日本のファッションを牽引した森英恵氏の没後初となる回顧展へ行ってきた。アジア人で初めてパリのオートクチュール正会員となった。日本のファッションを世界水準にまで引き上げた功労者である。ちなみに、タレントの森泉や森星は、森英恵の長男の令嬢にあたる。皇太子妃雅子殿下(当時)のローブ・デコルテや、日本選手団の公式ユニフォームのデザインなどを手掛けた等、名前でだけ知っていたが、この際、教養として知っておこうと思って行ってきたのだが、素晴らしい展示だった。
モナコのグレース公妃やソフィア・ローレンなど、世界中のセレブリティに愛された森英恵氏の美しい服飾の展示はまさに圧巻である。日本の歴史や文化も垣間見える良い展示だった。日本の布地を使用し、そして、日本の要素を取り入れつつ、森英恵氏の豊かな色彩感が活かされた服飾の数々に魅了されるとともに、また、そこへ至った経緯などを知ると、戦後復興の中で生き抜き世界のひのき舞台に立った森英恵の力強さと活力を感じられた。森英恵は、新しい女性像として”ヴァイタル・タイプ”を提唱したが、これは「いきいきとしてさっぱりと清々しく、仕事に暮らしに、自分らしく取り組む女性」のことであり、まさに自身がそれを体現していた。
森英恵氏は、1951年に洋装店を新宿にオープンし、徐々に評判を呼び、映画関係者の目に留まり、映画「太陽の季節」「狂った果実」「秋刀魚の味」などの衣装を手掛け一世を風靡。米国に渡りデパート文化に触れるとともに、アメリカの日本文化への無理解や日本製品が粗悪品として扱われる状況にショックを受け、日本の布地を使い、日本のテイストのファッションで勝負しようと誓ったという。1965年のニューヨークコレクションで成功し、「VOGUE」の編集長ダイアナ・ヴリーランドに見いだされ、世界中に知られるところとなった。
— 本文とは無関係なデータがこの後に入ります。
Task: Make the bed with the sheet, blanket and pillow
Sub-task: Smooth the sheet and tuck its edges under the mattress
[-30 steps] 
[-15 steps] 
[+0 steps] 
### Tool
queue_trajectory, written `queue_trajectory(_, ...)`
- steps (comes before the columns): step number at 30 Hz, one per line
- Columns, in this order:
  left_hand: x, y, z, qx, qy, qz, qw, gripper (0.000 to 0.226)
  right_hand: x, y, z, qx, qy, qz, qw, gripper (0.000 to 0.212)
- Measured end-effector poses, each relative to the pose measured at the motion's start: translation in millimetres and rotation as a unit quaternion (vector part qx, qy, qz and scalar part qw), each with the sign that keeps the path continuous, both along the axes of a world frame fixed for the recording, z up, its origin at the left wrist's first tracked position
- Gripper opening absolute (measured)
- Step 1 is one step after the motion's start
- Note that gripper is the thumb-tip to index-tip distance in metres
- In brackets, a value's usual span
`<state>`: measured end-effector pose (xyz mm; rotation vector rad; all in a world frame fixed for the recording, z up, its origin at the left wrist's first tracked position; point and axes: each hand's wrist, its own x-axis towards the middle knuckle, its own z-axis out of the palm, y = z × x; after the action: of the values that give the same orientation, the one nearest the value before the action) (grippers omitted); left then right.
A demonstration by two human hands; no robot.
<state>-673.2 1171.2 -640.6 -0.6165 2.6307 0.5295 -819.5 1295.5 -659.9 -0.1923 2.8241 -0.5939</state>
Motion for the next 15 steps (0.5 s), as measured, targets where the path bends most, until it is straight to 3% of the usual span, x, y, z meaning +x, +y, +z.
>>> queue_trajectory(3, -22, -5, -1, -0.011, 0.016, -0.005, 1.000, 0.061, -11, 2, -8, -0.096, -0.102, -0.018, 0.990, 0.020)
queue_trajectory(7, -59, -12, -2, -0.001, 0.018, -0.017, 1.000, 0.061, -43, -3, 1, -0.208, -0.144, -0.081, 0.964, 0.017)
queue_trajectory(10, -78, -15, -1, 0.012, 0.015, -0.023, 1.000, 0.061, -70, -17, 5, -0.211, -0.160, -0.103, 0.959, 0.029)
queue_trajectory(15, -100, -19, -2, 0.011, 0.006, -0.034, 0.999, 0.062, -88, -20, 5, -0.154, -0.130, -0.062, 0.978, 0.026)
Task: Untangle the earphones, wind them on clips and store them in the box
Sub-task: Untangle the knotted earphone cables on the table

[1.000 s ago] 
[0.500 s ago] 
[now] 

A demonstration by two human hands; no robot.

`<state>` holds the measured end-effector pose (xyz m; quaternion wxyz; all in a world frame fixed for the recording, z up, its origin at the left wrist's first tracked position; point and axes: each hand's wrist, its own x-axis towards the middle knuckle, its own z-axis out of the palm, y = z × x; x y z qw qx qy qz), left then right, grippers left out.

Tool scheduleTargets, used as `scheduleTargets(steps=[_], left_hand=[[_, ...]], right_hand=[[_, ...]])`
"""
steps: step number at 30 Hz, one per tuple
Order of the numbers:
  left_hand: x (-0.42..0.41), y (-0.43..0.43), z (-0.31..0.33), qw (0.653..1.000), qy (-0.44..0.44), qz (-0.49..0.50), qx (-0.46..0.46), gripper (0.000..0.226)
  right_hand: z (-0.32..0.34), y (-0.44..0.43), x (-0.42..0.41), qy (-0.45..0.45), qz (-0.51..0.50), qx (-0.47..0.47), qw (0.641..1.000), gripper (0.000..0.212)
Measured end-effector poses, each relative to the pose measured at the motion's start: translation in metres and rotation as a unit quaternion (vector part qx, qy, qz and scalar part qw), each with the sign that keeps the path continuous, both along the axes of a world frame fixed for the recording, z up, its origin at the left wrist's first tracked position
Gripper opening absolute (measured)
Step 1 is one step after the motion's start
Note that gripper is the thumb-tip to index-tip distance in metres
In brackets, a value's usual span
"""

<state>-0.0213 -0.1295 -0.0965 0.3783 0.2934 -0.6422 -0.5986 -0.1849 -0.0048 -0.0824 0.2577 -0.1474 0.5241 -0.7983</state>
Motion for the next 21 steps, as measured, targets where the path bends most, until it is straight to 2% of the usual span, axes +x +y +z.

海外での活躍の一方、1966年に森英恵氏は、顧客向けに「森英恵流行通信」を刊行。内容の素晴らしさ故に話題を集め、一般販売の雑誌「流行通信」へと発展している。こうしたメディアでの活躍も、日本のファッション文化を下支えするものになった。1977年にはピエール・カルダンやユベール・ド・ジバンシーなどの推薦もあり、パリ・オートクチュール組合の正会員となるが、アジア人としては初の快挙であり、その後の日本の台頭を予感させるものであった。
本展示では映画で使用された衣装をはじめ、オートクチュールのコレクション、オペラ・舞台等で使用された衣装、手掛けたユニフォームなど、貴重な展示品が豊富に並べられており、非常に豪華な展示になっている。土曜の夕方であったが、そこまで混雑しておらず、落ち着いて鑑賞できた。映像資料も多いので、じっくり見る場合は、1.5時間~2時間ぐらいは見ておいた方がいいかもしれない。